(TASK ITEM): Reproduce the entries below exactly, but only from the line containing "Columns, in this" to the line containing "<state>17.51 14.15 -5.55", inclusive.
** DATA SUPPLIED follows **
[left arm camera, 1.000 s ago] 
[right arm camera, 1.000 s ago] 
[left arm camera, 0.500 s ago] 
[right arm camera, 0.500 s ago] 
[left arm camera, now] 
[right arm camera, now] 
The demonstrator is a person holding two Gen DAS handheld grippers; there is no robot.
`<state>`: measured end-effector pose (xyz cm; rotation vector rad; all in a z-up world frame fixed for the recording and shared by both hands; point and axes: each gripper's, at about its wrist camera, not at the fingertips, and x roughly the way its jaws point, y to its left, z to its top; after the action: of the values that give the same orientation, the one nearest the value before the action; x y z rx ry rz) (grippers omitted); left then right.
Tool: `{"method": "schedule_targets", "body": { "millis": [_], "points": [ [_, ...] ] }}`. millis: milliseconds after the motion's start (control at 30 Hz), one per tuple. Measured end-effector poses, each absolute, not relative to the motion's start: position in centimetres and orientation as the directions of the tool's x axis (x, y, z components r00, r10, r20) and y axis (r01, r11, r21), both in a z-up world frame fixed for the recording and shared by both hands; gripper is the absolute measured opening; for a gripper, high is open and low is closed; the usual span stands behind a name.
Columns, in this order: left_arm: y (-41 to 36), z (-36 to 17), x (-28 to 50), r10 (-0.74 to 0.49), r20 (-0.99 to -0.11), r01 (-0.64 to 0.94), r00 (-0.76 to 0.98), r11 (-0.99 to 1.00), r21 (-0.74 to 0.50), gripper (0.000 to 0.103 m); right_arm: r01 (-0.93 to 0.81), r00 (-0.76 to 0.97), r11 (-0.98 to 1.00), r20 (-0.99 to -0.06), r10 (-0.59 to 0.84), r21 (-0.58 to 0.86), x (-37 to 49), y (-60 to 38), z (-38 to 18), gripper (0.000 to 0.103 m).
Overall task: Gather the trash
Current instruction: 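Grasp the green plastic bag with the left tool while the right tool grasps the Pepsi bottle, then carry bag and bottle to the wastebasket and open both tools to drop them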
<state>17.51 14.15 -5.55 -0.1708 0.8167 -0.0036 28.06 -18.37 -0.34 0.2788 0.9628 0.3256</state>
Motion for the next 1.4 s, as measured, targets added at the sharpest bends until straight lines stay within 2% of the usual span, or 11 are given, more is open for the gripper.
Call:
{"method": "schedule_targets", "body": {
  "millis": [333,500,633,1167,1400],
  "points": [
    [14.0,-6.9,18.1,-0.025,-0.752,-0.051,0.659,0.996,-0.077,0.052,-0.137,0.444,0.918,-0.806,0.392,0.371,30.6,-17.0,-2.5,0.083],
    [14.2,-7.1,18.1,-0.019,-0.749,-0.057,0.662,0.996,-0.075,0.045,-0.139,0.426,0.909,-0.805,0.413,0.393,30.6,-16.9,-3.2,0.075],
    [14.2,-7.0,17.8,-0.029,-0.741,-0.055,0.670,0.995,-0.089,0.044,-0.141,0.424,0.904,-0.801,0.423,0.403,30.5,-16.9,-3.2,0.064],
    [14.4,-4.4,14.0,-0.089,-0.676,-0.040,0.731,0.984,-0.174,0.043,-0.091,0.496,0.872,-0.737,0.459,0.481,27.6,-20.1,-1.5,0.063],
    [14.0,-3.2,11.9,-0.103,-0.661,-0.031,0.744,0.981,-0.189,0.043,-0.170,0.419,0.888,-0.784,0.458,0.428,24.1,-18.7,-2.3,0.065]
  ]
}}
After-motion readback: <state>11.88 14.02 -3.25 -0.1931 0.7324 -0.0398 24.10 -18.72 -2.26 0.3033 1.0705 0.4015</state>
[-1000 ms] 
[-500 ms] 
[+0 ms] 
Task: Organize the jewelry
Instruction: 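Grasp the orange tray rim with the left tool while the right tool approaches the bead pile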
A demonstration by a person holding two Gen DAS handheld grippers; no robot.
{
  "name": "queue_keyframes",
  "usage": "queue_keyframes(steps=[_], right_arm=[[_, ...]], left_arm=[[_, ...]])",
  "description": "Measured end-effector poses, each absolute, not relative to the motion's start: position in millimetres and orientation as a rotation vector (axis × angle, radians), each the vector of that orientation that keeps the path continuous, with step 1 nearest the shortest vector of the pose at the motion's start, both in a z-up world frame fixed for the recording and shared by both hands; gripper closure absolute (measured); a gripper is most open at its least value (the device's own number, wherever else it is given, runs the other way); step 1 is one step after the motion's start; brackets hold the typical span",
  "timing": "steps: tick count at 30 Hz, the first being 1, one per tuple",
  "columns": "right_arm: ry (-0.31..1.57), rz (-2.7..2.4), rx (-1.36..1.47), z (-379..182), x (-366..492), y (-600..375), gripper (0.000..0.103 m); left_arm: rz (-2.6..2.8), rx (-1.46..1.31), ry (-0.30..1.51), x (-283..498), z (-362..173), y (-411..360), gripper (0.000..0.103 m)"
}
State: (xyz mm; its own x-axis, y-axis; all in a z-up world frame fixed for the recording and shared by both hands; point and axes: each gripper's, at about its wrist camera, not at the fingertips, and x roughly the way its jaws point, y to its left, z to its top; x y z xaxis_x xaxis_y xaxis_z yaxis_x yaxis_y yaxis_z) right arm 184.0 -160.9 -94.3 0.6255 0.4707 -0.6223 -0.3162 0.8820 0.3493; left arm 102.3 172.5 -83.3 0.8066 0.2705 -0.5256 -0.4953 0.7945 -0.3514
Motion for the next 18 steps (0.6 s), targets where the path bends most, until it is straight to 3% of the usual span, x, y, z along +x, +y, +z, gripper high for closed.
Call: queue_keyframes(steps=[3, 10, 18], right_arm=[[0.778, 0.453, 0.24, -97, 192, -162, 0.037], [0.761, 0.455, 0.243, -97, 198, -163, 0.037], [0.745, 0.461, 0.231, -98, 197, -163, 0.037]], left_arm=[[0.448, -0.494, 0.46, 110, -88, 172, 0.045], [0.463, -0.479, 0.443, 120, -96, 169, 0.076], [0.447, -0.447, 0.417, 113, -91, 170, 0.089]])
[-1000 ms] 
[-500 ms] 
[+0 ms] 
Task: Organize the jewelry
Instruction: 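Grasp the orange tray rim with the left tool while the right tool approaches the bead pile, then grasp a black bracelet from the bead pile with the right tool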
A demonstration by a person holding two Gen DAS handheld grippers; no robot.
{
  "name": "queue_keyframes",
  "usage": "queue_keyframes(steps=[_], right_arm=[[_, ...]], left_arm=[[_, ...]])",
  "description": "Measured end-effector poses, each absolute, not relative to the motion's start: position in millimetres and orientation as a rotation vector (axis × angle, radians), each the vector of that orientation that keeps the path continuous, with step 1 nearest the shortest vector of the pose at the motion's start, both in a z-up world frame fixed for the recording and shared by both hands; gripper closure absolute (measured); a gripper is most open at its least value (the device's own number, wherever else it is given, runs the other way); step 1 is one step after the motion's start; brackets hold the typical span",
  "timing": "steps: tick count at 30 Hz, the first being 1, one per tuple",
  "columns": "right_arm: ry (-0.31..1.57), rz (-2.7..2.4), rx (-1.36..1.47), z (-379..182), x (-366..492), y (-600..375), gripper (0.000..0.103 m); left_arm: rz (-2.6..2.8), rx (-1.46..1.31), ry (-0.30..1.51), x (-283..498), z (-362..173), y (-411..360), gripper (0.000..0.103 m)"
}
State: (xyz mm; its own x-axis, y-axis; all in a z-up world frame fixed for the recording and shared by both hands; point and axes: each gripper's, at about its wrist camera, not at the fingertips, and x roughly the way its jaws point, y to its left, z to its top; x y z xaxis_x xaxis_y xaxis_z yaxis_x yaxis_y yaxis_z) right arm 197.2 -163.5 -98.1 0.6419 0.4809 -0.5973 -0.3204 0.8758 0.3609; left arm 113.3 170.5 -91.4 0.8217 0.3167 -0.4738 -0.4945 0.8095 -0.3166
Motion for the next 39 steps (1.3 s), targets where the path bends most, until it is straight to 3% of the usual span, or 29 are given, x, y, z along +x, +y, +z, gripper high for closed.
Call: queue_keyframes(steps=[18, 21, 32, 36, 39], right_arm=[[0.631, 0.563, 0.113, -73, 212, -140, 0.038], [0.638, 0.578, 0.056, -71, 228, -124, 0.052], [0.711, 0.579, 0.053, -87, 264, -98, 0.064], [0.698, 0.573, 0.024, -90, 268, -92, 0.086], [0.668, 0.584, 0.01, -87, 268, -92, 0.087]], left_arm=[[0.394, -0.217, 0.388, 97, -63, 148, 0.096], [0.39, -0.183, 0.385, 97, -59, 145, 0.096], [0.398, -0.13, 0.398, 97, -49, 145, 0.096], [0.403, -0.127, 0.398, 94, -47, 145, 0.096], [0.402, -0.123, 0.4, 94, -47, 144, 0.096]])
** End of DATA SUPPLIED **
(WRITTEN REPLY):
Columns, in this order: left_arm: y (-41 to 36), z (-36 to 17), x (-28 to 50), r10 (-0.74 to 0.49), r20 (-0.99 to -0.11), r01 (-0.64 to 0.94), r00 (-0.76 to 0.98), r11 (-0.99 to 1.00), r21 (-0.74 to 0.50), gripper (0.000 to 0.103 m); right_arm: r01 (-0.93 to 0.81), r00 (-0.76 to 0.97), r11 (-0.98 to 1.00), r20 (-0.99 to -0.06), r10 (-0.59 to 0.84), r21 (-0.58 to 0.86), x (-37 to 49), y (-60 to 38), z (-38 to 18), gripper (0.000 to 0.103 m).
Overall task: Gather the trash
Current instruction: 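Grasp the green plastic bag with the left tool while the right tool grasps the Pepsi bottle, then carry bag and bottle to the wastebasket and open both tools to drop them
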<state>17.51 14.15 -5.55 -0.1708 0.8167 -0.0036 28.06 -18.37 -0.34 0.2788 0.9628 0.3256</state>

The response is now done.